(THE TASK):
The answer is one number. Say how many lines in the entries below include the word "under".

(SUPPLIED DATA):

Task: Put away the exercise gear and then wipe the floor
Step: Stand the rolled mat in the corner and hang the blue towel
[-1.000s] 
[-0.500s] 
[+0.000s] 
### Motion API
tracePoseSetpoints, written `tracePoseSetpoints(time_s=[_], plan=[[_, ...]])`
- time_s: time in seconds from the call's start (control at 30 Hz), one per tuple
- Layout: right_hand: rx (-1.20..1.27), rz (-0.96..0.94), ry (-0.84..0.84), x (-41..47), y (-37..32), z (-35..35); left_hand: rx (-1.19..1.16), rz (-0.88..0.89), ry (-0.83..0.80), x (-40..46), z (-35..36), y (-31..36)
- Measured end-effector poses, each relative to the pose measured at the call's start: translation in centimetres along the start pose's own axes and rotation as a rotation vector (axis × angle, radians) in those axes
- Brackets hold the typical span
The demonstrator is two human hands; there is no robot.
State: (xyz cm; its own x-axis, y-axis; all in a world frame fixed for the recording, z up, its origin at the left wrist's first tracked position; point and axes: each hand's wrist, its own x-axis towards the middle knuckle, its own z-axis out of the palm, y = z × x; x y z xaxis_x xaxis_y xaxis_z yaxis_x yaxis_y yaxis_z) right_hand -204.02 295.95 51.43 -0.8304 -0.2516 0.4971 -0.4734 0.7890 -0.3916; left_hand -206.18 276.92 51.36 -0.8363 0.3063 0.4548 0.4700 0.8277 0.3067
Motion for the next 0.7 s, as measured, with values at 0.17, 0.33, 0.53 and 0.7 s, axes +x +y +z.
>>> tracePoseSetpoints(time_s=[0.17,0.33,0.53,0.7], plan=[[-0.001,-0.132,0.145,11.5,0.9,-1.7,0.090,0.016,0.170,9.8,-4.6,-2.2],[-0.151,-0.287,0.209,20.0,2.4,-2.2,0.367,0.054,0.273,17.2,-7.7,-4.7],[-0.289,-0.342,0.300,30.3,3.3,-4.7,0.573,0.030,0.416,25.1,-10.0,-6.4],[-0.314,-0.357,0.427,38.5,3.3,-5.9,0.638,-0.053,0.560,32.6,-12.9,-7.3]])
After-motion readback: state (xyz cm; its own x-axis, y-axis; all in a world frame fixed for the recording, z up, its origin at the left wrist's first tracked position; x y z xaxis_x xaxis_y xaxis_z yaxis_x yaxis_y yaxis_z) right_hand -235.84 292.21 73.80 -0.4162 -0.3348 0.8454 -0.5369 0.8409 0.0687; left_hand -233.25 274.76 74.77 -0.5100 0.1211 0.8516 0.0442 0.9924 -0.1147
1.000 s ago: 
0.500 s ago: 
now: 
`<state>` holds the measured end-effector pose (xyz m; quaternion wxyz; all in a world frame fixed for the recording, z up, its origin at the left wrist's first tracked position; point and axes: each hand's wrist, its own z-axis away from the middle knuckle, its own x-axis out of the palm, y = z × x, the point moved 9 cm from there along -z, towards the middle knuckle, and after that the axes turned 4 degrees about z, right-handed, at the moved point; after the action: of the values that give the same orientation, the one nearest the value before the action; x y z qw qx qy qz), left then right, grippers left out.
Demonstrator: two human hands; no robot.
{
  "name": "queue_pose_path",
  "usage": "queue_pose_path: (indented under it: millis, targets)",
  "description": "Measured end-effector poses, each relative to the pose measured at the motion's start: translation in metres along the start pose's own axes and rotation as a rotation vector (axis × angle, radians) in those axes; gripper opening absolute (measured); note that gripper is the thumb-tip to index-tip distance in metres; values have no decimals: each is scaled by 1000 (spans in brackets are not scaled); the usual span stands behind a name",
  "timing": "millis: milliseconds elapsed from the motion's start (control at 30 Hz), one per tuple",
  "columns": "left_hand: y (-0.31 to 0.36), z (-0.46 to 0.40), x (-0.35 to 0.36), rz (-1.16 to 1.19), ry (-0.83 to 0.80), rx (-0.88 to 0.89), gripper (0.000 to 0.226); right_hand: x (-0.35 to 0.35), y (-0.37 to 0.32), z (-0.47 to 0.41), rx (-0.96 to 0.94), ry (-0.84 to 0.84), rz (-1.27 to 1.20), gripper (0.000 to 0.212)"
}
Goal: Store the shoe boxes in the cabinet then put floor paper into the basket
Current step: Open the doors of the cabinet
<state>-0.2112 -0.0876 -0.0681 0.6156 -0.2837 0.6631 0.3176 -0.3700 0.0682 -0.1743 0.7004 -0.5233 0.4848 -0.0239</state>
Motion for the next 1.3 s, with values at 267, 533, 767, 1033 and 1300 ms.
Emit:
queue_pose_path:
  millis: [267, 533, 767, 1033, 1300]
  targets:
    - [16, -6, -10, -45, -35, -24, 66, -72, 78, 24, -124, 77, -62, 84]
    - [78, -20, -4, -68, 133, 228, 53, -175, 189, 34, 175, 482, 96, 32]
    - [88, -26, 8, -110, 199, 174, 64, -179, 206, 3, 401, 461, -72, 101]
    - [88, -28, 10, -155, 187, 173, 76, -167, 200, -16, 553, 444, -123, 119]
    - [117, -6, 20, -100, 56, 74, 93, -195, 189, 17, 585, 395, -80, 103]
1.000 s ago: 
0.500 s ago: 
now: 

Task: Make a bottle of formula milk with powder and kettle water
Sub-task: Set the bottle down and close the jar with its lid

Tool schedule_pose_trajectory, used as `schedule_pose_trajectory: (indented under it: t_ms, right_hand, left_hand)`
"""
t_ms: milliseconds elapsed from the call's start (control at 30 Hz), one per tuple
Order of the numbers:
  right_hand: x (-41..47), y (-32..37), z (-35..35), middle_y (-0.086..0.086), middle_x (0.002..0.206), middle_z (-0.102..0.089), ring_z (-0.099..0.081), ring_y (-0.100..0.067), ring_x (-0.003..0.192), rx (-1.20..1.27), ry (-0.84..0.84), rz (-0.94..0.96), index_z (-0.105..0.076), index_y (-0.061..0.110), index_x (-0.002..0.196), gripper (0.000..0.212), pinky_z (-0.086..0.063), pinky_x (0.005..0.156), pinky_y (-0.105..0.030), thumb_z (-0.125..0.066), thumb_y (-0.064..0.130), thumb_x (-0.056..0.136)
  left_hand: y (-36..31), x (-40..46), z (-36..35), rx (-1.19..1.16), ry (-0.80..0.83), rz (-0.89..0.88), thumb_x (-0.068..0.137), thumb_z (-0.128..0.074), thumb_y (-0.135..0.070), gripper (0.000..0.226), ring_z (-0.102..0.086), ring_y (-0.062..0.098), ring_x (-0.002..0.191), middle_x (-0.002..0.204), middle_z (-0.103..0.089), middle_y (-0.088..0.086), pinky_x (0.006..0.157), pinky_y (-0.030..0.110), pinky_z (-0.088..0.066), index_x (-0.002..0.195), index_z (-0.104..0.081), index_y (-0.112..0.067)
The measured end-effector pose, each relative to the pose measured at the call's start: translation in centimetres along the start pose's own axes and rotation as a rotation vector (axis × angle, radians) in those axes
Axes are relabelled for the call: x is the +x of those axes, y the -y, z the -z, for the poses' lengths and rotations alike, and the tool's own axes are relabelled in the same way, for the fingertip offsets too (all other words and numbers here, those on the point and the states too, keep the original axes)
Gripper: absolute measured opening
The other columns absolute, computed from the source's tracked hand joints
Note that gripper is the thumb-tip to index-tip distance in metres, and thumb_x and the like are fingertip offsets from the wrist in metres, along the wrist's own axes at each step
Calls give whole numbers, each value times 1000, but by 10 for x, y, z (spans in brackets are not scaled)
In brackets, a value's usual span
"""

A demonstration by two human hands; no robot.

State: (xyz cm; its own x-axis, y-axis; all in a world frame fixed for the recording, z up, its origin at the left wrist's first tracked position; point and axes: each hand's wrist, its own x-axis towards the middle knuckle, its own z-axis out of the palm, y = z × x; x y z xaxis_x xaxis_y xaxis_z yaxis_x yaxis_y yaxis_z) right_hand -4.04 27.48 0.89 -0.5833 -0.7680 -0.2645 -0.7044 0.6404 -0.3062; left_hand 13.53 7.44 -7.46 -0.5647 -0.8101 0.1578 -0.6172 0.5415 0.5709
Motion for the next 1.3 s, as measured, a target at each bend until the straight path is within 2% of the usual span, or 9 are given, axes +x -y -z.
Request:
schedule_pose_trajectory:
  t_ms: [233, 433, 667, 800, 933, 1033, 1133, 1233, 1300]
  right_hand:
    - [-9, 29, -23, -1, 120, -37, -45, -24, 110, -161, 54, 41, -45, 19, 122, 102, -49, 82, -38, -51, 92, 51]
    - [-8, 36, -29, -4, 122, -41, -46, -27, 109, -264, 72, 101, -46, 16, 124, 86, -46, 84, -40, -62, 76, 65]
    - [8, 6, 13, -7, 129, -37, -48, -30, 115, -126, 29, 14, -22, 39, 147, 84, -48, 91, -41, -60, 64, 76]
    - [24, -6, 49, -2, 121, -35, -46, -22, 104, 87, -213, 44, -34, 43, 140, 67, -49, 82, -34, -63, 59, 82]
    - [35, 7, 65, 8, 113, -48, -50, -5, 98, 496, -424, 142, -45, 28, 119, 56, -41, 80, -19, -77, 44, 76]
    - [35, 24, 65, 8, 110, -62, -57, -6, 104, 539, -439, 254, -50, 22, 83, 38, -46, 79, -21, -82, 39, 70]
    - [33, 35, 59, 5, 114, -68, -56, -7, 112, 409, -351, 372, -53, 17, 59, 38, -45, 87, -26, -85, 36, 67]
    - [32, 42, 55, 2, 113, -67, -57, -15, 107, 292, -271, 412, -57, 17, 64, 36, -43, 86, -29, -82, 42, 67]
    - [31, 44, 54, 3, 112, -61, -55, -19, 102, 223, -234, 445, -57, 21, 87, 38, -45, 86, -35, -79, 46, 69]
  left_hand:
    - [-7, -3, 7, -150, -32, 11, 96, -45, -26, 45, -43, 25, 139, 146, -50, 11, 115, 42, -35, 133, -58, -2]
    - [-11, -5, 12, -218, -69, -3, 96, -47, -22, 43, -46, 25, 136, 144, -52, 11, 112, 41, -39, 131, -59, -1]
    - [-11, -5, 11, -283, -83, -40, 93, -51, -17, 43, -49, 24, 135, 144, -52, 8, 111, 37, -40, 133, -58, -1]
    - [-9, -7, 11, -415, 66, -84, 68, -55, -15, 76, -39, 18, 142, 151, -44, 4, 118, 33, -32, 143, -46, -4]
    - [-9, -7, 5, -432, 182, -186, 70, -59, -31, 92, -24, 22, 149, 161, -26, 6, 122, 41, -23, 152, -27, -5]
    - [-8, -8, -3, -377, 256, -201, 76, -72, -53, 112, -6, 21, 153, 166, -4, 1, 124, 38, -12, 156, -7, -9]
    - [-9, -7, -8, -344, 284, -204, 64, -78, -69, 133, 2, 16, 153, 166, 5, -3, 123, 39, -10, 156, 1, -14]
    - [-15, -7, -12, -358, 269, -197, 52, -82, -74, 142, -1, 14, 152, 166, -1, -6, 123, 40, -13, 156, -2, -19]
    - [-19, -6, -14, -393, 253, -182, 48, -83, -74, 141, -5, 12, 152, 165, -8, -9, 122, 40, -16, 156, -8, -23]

(YOUR RESPONSE):
2